» What to produce: Looking through the listing that follows, count the lines that contain "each" and give only that number.

» Dataset extract:
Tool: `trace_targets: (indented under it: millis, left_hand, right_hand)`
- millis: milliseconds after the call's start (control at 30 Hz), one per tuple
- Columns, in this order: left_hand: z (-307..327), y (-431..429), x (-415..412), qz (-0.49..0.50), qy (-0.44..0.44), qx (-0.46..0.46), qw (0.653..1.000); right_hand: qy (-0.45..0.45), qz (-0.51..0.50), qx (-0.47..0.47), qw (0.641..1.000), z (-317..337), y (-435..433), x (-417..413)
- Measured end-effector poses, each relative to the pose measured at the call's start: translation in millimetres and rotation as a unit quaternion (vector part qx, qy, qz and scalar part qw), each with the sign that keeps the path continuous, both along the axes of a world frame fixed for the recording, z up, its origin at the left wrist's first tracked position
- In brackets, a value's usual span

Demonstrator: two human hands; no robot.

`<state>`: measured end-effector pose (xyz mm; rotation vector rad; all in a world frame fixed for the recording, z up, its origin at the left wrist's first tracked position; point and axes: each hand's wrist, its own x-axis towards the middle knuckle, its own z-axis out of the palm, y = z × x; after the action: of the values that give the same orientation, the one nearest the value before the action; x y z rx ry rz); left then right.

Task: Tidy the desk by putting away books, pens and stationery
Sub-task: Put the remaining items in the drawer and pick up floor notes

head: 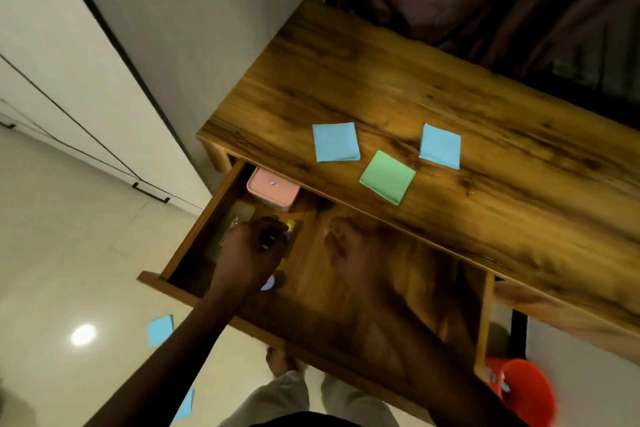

» Result: 2